Он подошел к роялю, стоявшему тут же в нашем кабинете. Он любил и хорошо знал музыку, но играл очень плохо. Настолько плохо, что я иногда с трудом узнавала в его исполнении знакомые мне вещи. Он стал что-то тихо наигрывать, а я снова закрыла глаза.
– Узнаете? – вдруг тихо спросил он меня.
Я прислушалась.
– Кажется, «Мне верить хочется» – моя мать когда-то пела. Да-да, конечно, это «Мне верить хочется».
– А слова вы помните?
– Да, помню: «Мне верить хочется, что этих глаз сиянье не омрачит гроза житейских бурь…»
Он продолжал играть, пока в прихожей не стукнула дверь.
– Жорж вернулся! – Я вскочила, готовая бежать ему навстречу. Адамович закрыл крышку рояля и встал.
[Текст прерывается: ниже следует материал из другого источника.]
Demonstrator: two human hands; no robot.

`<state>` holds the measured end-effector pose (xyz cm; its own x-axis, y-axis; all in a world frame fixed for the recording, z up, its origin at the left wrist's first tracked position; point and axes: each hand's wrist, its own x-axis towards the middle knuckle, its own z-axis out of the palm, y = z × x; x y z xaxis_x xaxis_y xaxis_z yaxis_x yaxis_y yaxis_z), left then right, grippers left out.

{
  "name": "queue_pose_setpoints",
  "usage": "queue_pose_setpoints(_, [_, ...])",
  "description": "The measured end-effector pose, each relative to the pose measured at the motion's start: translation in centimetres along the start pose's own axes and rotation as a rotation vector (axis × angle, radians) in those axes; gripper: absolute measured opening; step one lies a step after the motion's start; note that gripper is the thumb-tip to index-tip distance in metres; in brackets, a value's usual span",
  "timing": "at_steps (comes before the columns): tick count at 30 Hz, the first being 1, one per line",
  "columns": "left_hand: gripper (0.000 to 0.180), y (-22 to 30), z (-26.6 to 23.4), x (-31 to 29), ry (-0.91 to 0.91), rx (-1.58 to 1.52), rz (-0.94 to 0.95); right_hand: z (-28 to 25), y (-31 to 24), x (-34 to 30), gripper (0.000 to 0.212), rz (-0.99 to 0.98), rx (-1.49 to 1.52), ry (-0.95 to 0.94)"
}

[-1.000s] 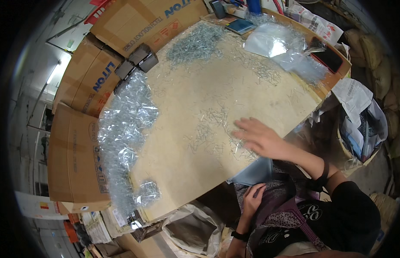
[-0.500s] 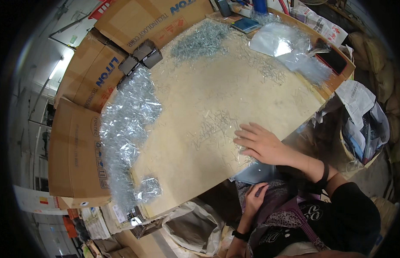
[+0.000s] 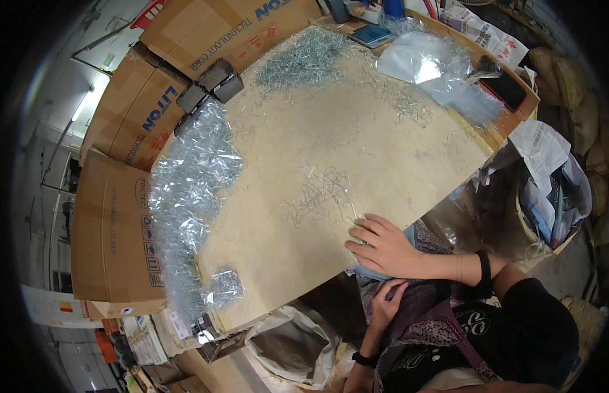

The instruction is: Sorting small metal components or fasteners into plastic bags on a workbench.

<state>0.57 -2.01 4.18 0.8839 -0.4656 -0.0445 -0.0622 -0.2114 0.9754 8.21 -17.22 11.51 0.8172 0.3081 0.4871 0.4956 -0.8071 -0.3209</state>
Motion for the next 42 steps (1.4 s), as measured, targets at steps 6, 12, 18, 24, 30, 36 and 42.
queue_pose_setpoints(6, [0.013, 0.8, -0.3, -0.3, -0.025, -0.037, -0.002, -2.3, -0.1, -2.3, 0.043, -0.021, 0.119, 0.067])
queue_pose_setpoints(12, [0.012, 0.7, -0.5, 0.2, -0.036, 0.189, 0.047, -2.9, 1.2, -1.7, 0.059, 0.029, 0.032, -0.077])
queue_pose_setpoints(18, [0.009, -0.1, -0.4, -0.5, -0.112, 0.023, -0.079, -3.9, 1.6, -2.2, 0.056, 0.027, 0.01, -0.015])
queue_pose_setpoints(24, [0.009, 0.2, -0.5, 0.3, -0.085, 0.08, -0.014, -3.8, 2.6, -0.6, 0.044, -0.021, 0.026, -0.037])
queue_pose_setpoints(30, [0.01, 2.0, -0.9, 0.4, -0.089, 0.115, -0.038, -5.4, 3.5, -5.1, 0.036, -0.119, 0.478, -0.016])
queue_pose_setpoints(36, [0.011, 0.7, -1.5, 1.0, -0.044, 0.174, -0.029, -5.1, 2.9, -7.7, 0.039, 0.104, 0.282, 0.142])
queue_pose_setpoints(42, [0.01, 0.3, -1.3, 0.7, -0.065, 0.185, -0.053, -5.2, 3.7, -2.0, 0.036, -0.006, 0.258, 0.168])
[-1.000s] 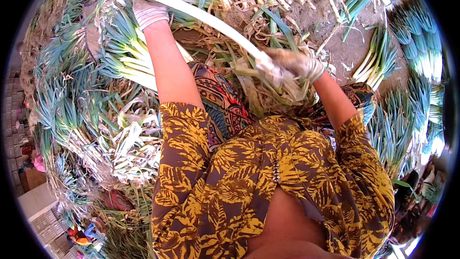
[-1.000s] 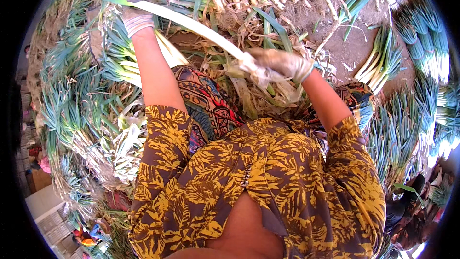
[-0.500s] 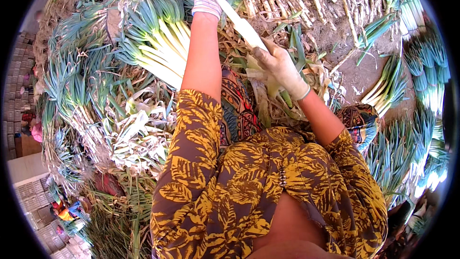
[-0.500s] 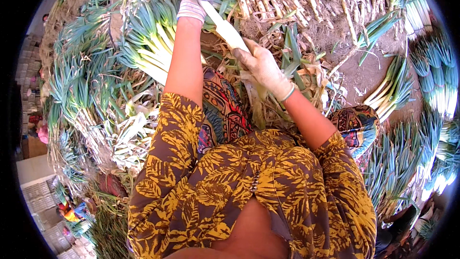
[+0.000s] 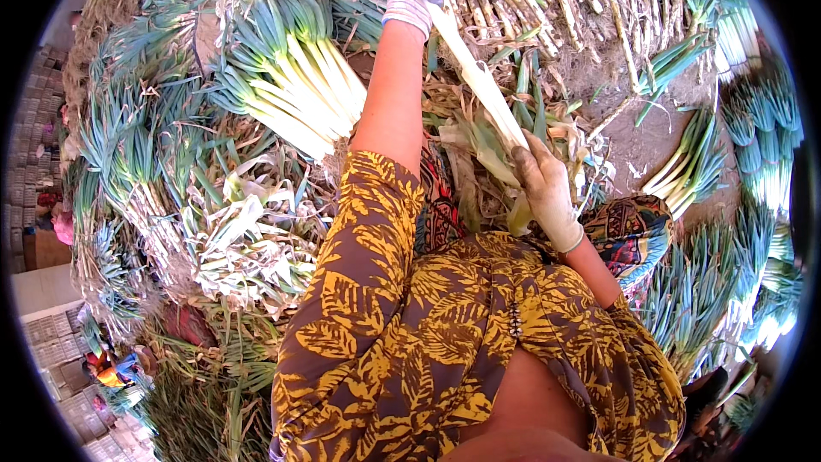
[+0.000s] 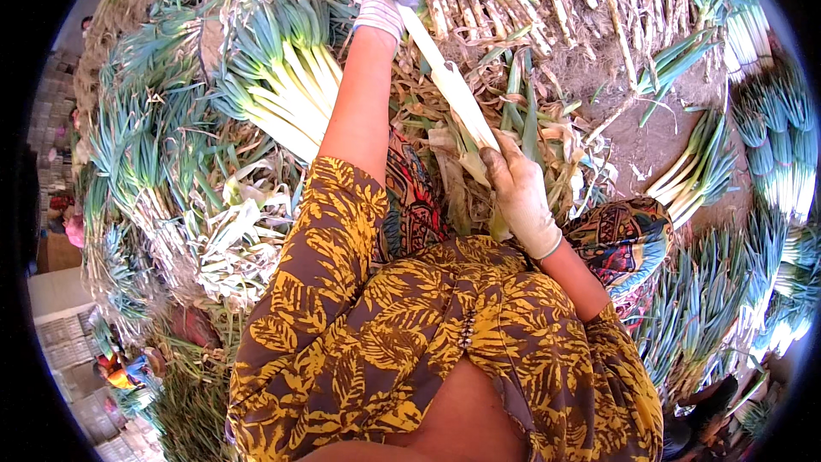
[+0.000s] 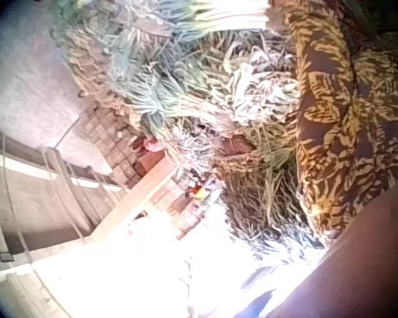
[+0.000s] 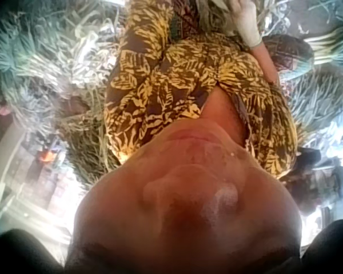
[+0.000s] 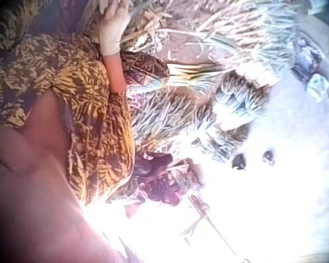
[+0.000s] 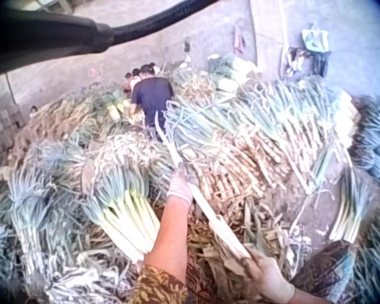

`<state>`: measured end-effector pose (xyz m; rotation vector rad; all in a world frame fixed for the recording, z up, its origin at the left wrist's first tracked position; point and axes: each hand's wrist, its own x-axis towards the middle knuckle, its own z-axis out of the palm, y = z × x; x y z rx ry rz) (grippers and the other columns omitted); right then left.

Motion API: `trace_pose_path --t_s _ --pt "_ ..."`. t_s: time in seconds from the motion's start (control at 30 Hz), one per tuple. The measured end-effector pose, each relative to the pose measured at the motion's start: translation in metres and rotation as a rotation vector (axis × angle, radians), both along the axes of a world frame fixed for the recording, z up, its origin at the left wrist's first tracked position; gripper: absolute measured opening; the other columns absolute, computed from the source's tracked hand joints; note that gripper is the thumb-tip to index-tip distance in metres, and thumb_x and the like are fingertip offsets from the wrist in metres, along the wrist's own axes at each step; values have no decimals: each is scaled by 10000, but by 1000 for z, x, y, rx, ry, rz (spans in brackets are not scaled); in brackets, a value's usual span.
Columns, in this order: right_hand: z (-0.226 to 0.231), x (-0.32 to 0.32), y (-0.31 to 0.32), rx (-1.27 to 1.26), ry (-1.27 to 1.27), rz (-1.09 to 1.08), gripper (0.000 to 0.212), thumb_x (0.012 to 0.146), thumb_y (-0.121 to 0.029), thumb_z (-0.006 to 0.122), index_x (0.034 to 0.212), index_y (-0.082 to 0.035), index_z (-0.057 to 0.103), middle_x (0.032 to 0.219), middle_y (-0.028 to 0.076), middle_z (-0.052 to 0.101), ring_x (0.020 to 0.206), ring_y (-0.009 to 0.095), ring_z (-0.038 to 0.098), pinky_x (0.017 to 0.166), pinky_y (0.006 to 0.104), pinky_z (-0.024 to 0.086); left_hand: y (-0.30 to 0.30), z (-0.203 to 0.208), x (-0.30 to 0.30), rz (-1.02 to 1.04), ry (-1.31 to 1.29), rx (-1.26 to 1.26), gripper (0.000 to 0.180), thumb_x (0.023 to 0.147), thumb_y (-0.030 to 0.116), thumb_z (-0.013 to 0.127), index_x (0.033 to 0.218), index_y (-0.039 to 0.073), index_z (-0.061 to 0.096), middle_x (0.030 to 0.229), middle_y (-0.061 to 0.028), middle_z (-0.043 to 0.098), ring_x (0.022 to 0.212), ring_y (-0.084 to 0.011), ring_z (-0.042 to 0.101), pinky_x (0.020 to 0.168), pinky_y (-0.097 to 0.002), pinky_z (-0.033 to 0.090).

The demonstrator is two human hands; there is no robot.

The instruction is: The person cleans and peels leeks by hand, removing outer layers and trimming the stalks while seated on the ground.

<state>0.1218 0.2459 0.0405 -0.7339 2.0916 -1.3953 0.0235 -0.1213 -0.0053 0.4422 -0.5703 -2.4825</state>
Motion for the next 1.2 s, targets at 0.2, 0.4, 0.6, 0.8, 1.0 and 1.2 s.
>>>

Там же, на Почтамтской, я пережила благодаря Адамовичу и свою настоящую встречу с Тютчевым. До этого времени я чувствовала к нему больше почтения, чем любви. Но однажды, когда мы, что с нами довольно редко случалось, сидели одни за вечерним чаем, никуда не собираясь и не ожидая гостей, Адамович вдруг, без всякой связи с тем, что только что говорил, откинул голову и стал медленно и как-то мечтательно читать:
Вот бреду я вдоль большой дороги…
Это стихотворение было мне неизвестно. В моем томе Тютчева, составленном его вдовой, его вовсе не было. Я слушала, не зная, чье оно, слушала, чувствуя, что стены столовой раздвигаются, исчезают и потолка над головой уже нет… Летний вечер. Сумерки. Я стою в траве и вижу, что далеко впереди по большой дороге тяжело идет кто-то «в тихом свете гаснущего дня», а над ним в прозрачном небе – облако, похожее на ангела, или ангел, похожий на облако.
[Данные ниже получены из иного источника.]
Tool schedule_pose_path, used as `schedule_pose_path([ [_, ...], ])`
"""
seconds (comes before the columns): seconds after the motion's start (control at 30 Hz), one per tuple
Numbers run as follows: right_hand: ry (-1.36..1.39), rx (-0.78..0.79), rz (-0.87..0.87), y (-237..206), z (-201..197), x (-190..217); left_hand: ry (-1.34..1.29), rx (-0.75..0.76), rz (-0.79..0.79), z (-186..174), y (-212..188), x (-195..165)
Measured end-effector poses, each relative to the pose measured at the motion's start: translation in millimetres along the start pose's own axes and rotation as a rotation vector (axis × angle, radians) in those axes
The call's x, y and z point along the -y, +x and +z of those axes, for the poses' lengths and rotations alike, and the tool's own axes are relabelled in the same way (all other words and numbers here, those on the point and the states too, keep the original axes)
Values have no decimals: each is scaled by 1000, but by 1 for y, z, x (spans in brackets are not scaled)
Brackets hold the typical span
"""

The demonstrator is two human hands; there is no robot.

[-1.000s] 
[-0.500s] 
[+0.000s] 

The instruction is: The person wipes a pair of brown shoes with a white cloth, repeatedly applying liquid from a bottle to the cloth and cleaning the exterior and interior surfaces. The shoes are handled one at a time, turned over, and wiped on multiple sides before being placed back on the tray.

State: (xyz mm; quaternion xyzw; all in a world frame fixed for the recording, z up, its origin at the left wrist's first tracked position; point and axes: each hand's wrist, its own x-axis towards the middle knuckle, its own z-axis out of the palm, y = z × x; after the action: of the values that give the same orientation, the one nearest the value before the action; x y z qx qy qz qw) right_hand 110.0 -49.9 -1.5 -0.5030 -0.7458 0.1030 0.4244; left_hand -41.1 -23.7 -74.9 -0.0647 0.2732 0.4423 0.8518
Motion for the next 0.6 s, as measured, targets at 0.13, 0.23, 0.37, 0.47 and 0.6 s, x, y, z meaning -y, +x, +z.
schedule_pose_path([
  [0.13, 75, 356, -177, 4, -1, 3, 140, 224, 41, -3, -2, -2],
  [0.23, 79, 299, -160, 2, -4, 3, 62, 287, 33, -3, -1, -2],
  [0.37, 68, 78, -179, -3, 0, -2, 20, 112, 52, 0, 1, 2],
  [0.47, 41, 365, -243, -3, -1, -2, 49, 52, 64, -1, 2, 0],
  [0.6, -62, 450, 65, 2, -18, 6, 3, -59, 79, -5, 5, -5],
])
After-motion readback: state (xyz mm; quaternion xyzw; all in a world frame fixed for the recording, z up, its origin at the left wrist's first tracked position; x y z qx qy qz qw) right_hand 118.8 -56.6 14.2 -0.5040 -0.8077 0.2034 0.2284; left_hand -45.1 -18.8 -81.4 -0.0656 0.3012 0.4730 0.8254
«Ангел мой, ты видишь ли меня?..» – почти шепотом кончает Адамович.
Я так потрясена, что не могу даже спросить: чьи это стихи? Я молчу. Но и Георгий Иванов тоже молчит и, только дав молчанию продлиться, а стенам и потолку вновь занять свои места, говорит:
– Как ты чудно читаешь, Жорж! Это мое любимое стихотворение Тютчева. Но так, как ты, его никто не читает.